Wulff – Deutschlands integrierender Präsident
Von Harald Moritz Bock, Generalsekretär Deutsch-Arabische Gesellschaft
Deutsche Kirchtumpolitiker zucken mit bangem Blick auf Umfragewerte zusammen und protestieren, als Christian Wulff den Istzustand Deutschlands beschrieb: „Der Islam gehört zu Deutschland“. Dieser Präsident aller Deutschen, also auch derjenigen, die sich nicht zum Christentum bekennen, setzt Maßstäbe, die weltweit, auch auf der anderen Seite des Mittelmeers, verstanden werden und dort einhellig ein positives Echo finden.Wulff differenziert bewusst nicht zwischen Alt- und Neudeutschen. Er sieht sich als Vertreter aller, die in unserem Lande leben und sich für Deutschland entschieden haben. So haben es einst die preußischen Könige mit den aus Frankreich geflohenen Hugenotten gehalten, die um Aufnahme baten. Ähnlich machten es die Bayern, als das türkische Heer vor Wien geschlagen wurde und Tausende türkische und arabische Soldaten dort bajuwarisiert eine neue Heimat fanden. Schon Jahrhunderte zuvor entschied weiland Deutschlands großer Kaiser Friedrich II. von Hohenstaufen (1194 – 1251) so, als er die opponierenden Sarazenen in den sizilianischen Gebieten des Reiches schlug und sie die Treuesten seines Heeres wurden (vielleicht eine lohnende Forschungsarbeit für Thilo Sarrazin!).

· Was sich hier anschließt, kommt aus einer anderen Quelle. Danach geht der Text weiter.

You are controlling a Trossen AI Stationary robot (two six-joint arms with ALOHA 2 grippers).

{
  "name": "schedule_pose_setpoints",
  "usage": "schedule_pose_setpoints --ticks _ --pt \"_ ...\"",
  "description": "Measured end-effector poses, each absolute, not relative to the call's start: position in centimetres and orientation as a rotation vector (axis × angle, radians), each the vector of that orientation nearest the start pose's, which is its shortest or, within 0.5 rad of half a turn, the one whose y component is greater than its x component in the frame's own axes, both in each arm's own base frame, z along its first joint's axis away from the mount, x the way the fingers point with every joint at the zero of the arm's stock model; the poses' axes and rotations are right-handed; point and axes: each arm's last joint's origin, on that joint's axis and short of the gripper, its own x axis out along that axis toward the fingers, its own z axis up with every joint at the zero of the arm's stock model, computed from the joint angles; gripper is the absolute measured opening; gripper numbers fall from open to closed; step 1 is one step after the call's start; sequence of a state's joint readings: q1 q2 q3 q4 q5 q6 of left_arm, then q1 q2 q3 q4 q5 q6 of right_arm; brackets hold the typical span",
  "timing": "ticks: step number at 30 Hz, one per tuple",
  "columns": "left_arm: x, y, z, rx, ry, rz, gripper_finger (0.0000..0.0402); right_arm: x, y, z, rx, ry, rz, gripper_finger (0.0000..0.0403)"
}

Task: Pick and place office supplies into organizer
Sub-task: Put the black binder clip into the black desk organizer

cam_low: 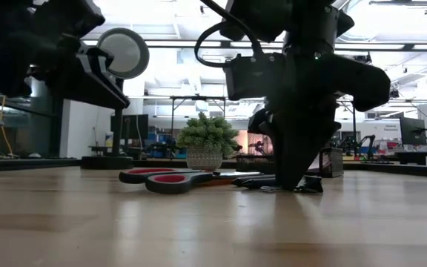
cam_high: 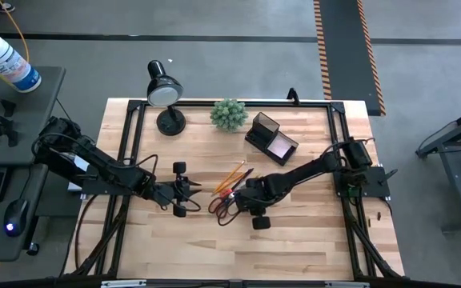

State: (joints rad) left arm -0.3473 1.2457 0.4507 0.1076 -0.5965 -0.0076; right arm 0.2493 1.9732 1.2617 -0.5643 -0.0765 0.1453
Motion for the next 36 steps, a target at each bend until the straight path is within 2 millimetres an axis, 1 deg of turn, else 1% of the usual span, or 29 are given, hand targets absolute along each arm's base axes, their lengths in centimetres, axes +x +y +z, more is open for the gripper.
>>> schedule_pose_setpoints --ticks 6,13,17,23,25,29,32,36 --pt "21.3 -5.9 16.2 0.316 0.615 0.262 0.0067 36.4 9.4 13.9 -0.024 1.292 0.177 0.0063" --pt "21.3 -5.9 16.2 0.318 0.615 0.265 0.0067 36.3 9.3 14.0 -0.048 1.295 0.177 0.0064" --pt "21.3 -5.9 16.2 0.318 0.615 0.265 0.0067 36.5 9.3 14.5 -0.069 1.308 0.173 0.0051" --pt "21.3 -5.9 16.2 0.319 0.616 0.265 0.0067 36.9 9.5 15.5 -0.091 1.296 0.195 0.0008" --pt "21.3 -5.9 16.2 0.319 0.616 0.265 0.0067 36.9 9.5 15.6 -0.093 1.300 0.197 0.0003" --pt "21.2 -5.9 16.2 0.322 0.622 0.265 0.0067 36.9 9.4 15.6 -0.069 1.314 0.181 0.0004" --pt "21.2 -5.9 16.2 0.322 0.622 0.265 0.0067 36.8 9.5 15.6 -0.008 1.325 0.174 0.0002" --pt "21.2 -5.9 16.2 0.322 0.622 0.265 0.0067 36.8 9.6 15.5 0.066 1.337 0.131 0.0018"
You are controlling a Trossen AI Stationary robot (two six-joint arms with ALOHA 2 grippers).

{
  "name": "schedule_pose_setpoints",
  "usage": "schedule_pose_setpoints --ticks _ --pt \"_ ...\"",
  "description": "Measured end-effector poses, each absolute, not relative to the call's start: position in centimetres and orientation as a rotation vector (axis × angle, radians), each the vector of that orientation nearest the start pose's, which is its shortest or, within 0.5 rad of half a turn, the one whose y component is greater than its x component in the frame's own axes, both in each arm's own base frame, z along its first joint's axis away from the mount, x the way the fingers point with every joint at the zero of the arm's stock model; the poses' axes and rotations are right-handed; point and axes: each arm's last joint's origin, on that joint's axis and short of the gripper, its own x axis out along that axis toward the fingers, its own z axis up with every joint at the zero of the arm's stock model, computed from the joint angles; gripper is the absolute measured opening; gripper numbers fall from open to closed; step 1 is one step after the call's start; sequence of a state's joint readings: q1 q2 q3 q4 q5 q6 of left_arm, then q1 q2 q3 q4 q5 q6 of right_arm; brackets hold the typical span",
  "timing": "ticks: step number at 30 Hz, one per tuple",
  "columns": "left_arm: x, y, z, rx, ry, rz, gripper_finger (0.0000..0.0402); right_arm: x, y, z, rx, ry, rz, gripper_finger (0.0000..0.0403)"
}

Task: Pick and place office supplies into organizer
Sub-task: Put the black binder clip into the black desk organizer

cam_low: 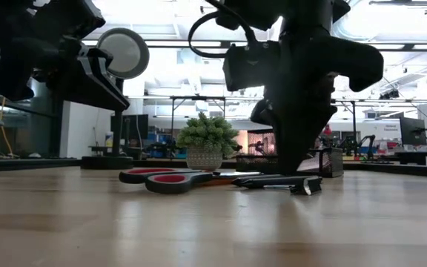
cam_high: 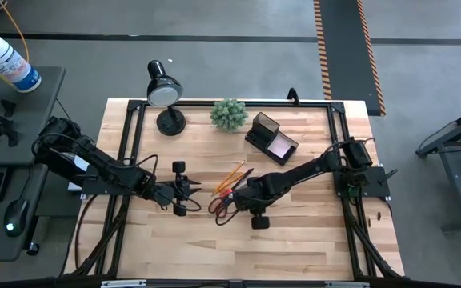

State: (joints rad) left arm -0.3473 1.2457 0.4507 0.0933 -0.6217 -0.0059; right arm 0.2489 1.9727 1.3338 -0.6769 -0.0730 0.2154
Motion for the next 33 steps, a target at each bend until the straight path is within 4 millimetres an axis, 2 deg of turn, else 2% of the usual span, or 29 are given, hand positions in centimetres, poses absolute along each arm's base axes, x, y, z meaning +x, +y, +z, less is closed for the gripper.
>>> schedule_pose_setpoints --ticks 9,16,33 --pt "21.2 -5.9 16.1 0.328 0.634 0.265 0.0067 37.0 9.4 14.5 0.216 1.350 -0.061 0.0065" --pt "21.1 -5.9 16.0 0.331 0.642 0.264 0.0067 37.2 9.5 14.2 0.275 1.350 -0.100 0.0073" --pt "21.0 -5.8 15.9 0.337 0.655 0.264 0.0067 37.1 9.2 14.6 0.187 1.363 -0.168 0.0073"
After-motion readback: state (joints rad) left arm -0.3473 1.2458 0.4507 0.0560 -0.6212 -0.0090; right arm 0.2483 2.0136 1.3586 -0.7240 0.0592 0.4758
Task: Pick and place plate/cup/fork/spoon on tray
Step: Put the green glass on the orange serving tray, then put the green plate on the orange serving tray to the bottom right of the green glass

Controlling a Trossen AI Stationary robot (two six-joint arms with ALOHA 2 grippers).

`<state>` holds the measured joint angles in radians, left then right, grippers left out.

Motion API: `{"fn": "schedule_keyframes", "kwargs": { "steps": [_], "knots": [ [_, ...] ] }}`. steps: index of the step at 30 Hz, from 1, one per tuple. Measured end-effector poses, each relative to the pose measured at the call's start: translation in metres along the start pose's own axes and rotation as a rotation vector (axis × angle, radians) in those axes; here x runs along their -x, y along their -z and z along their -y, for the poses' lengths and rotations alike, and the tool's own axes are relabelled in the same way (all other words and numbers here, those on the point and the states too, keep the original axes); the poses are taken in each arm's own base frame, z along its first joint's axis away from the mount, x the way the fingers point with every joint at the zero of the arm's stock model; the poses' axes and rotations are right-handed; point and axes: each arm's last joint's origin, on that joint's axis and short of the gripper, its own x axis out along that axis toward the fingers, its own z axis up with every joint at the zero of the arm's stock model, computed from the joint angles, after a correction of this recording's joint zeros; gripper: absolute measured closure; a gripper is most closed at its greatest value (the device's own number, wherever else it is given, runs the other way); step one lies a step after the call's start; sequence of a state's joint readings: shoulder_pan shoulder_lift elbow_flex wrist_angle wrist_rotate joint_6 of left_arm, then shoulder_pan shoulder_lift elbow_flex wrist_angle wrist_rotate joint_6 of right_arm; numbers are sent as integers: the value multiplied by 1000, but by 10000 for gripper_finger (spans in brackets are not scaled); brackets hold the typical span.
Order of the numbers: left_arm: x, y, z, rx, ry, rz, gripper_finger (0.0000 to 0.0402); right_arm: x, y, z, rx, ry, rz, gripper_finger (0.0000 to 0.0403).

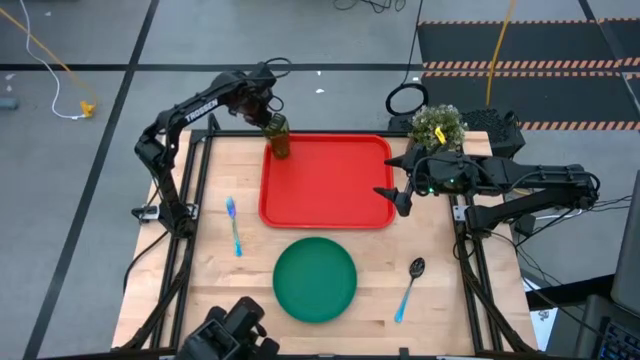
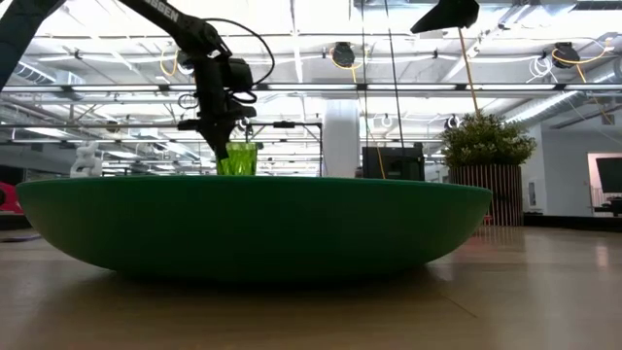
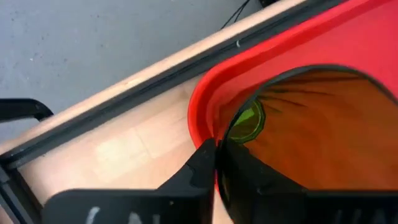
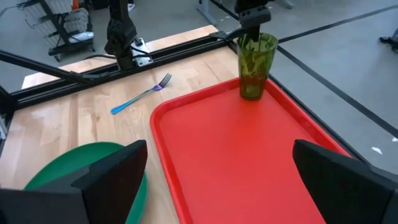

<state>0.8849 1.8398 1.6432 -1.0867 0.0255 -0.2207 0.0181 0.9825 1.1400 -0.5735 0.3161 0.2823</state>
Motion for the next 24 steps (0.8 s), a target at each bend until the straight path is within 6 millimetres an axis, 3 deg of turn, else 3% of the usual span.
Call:
{"fn": "schedule_keyframes", "kwargs": {
  "steps": [5,19,24],
  "knots": [
    [-8,6,3,-11,-8,-33,362,0,0,0,6,0,0,9],
    [-8,1,12,21,-2,39,357,0,0,0,7,1,1,9],
    [-8,1,11,52,-37,50,330,0,0,0,23,2,1,9]
  ]
}}
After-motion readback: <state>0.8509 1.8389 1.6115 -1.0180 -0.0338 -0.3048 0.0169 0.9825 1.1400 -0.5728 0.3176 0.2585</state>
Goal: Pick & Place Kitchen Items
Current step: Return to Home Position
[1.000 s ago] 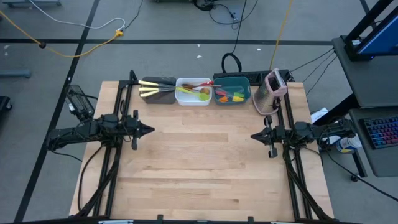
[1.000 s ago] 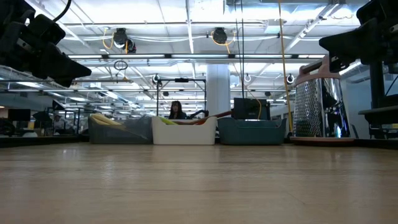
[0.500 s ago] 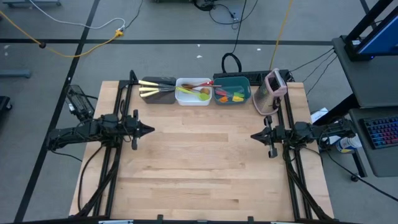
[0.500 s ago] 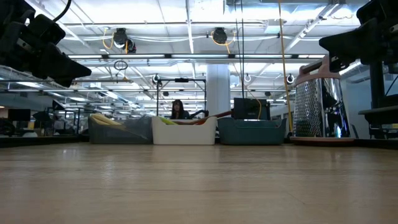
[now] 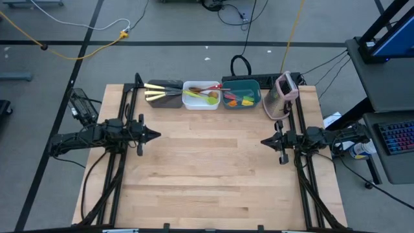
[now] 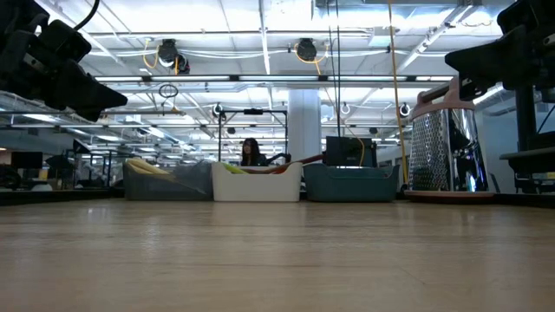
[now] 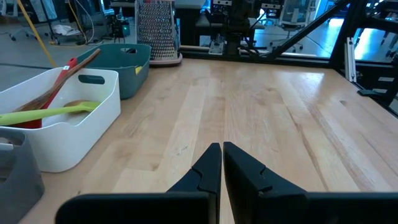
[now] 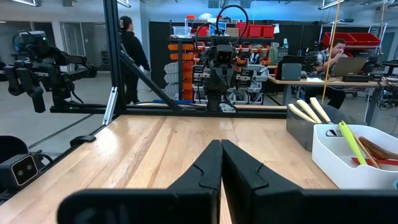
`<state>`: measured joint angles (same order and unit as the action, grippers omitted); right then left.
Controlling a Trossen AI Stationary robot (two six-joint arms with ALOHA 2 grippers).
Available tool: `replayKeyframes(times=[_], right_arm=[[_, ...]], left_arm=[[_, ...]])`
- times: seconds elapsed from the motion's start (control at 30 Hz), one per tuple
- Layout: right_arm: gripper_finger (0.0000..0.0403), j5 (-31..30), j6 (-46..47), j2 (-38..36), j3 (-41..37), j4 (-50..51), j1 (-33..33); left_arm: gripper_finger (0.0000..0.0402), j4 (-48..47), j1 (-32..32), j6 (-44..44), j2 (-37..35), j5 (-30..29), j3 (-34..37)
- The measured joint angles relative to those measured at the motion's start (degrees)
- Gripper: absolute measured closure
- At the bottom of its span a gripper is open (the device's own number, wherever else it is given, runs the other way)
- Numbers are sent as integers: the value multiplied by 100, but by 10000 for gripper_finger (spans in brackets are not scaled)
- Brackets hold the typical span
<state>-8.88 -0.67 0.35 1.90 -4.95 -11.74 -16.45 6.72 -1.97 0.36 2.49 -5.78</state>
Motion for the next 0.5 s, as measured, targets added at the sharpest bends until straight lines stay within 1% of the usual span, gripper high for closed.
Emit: replayKeyframes(times=[0.5], right_arm=[[400, 0, 0, 1, 0, 2, 0]], left_arm=[[378, -2, 0, 1, 0, 0, 0]])
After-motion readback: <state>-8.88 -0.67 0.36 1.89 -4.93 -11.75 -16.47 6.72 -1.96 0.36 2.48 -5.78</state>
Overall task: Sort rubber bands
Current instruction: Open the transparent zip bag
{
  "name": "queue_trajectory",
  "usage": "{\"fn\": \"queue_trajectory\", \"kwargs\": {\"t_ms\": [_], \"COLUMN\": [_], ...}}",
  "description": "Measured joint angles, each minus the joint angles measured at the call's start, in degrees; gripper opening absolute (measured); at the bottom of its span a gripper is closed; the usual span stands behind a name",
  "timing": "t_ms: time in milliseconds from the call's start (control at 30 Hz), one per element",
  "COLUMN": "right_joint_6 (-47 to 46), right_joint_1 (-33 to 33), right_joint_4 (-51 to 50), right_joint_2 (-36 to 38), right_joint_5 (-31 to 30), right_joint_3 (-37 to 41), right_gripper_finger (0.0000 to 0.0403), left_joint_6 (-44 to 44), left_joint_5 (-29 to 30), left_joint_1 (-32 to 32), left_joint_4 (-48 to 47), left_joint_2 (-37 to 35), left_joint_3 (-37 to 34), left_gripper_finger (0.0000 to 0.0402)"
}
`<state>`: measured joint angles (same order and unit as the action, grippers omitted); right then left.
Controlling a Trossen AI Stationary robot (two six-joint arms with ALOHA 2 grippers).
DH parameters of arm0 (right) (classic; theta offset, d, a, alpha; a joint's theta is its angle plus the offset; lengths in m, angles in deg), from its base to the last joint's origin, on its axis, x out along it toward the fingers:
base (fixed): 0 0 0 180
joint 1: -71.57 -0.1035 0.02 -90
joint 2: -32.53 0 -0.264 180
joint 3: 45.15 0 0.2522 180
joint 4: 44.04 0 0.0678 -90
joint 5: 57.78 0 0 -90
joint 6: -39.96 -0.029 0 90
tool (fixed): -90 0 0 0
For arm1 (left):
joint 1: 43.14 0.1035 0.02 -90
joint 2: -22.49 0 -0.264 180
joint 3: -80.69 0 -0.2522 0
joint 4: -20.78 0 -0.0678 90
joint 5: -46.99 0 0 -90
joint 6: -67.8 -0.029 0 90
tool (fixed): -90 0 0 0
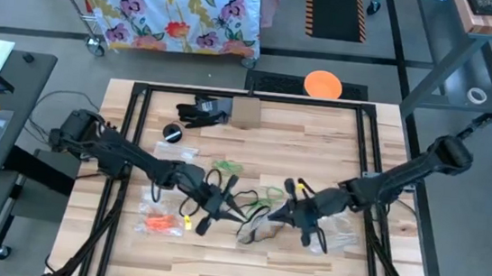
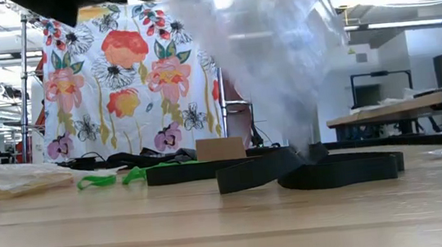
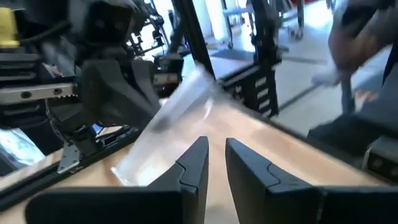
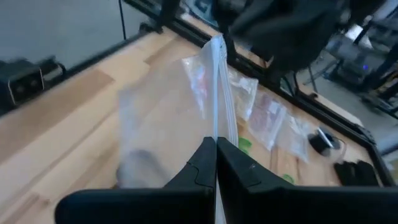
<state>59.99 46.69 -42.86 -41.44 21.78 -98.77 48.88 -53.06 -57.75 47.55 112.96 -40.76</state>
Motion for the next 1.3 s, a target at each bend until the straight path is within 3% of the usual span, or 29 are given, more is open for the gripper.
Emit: {"fn": "queue_trajectory", "kwargs": {"t_ms": [167,400,500,633,700,800,933,1000,1067,1133,1300], "right_joint_6": [-0.1,-0.2,1.5,3.3,0.7,-3.3,-5.4,-5.0,-3.1,0.6,4.0], "right_joint_1": [2.5,3.7,3.6,4.3,5.2,5.5,5.5,5.5,5.6,5.6,5.2], "right_joint_4": [2.4,2.3,2.4,3.1,3.2,-3.6,-11.8,-12.0,-10.3,-8.7,-10.0], "right_joint_2": [-0.4,-0.3,-0.4,-0.4,-0.2,1.2,0.5,-0.8,-3.0,-5.4,-10.8], "right_joint_5": [15.7,38.2,43.0,43.2,38.3,19.6,-0.3,-4.4,-6.9,-8.8,-20.6], "right_joint_3": [0.0,0.0,0.0,0.0,0.0,-0.1,0.0,0.0,0.0,-0.1,-4.2], "right_gripper_finger": [0.0000,0.0000,0.0000,0.0000,0.0000,0.0000,0.0000,0.0000,0.0000,0.0000,0.0000], "left_joint_6": [-5.8,-6.1,-6.5,-6.7,-5.7,-0.7,13.6,22.8,29.7,34.4,41.0], "left_joint_5": [-0.6,-17.4,-17.6,-16.7,-16.2,-10.2,9.2,20.2,26.1,26.2,17.3], "left_joint_1": [0.0,-0.7,-1.3,-2.3,-2.5,-2.4,-1.5,-0.7,0.5,2.4,6.9], "left_joint_4": [0.0,0.0,0.5,0.8,-0.4,-2.3,-3.5,-4.0,-5.0,-8.4,-13.2], "left_joint_2": [5.4,9.2,9.0,9.0,8.8,5.8,1.4,0.4,0.3,0.6,1.7], "left_joint_3": [2.8,7.7,9.2,10.0,10.0,9.8,9.9,9.3,8.8,8.1,7.2], "left_gripper_finger": [0.0049,0.0049,0.0049,0.0049,0.0049,0.0049,0.0049,0.0049,0.0049,0.0049,0.0049]}}
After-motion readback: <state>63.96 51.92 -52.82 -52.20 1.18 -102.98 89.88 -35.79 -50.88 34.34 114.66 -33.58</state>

Christian Wulff ist zu Recht genauso Präsident der ‚Gottgläubigen’, der Atheisten und Agnostiker, der Muslime und Juden, der Orthodoxen und Kopten, der Bahà’i und Buddhisten… Sie alle prägen konzertiert das Bild des weltoffenen neuen Deutschlands.
Deutschlands Neubürger gefährden nicht unser säkulares Gemeinwesen. Christian Wulff steht in der Tradition des Großen preußischen Königs, der 1740 den Frankfurter Magistrat, der einem Katholiken das Bürgerrecht streitig machen wollte, belehrte: „Alle Religionen sind gleich und gut, wenn nur die Leute, die sich bekennen, ehrliche Leute sind, auch wenn es Türken und Heiden sind, die kämen und das Land besiedeln wollten, so bauen wir ihnen Moscheen und Kirchen.“ Die in unserer Verfassung verankerten unser deutsches Staatsverständnis prägenden Grundwerte, haben sich erst in viele Jahrhunderte währenden Kämpfen der Menschen gegen die Versuche geistiger Versklavung durch den Klerus herausgebildet.
„Wulff ist dort aufgetreten wie ein klassischer Entspannungspolitiker – und das offenbar mit Erfolg. Von den türkischen Zeitungen wurden er und seine Frau gefeiert wie lange kein deutscher Politiker mehr. Der Kernsatz von Wullfs Rede zum Tag der Deutschen Einheit, der Islam gehöre zu Deutschland, war offenbar nicht ganz so blauäugig dahin gesagt, wie es im ersten Moment schien. Dieser Satz war nun der Prätext zu einer zweiten politischen Forderung, die Wulff im Parlament in Ankara erhob: ‚Das Christentum gehört zur Türkei‘. Die Machthaber in Ankara wären gut beraten, auf Wulffs freundliche Umarmung nun auch politisch zu reagieren und – beispielsweise mit rechtlicher Gleichstellung christlicher Kirchen – erste Zeichen zu setzen. Ein solcher Schritt wäre auch ein Schritt in Richtung europäischer Standards und damit auch in Richtung Europäische Union. Wulff will das Thema der Integration zum Thema seiner Präsidentschaft machen. Die meisten in Deutschland lebenden Türken wissen, dass ihnen hierzulande wesentlich größere Freiheiten zugestanden werden als in ihrem Herkunftsland. Der deutsche Bundespräsident hat den Kampf um ihre Herzen aufgenommen. Dass er dabei den Weg über Ankara genommen hat, war ein kluger Schachzug“.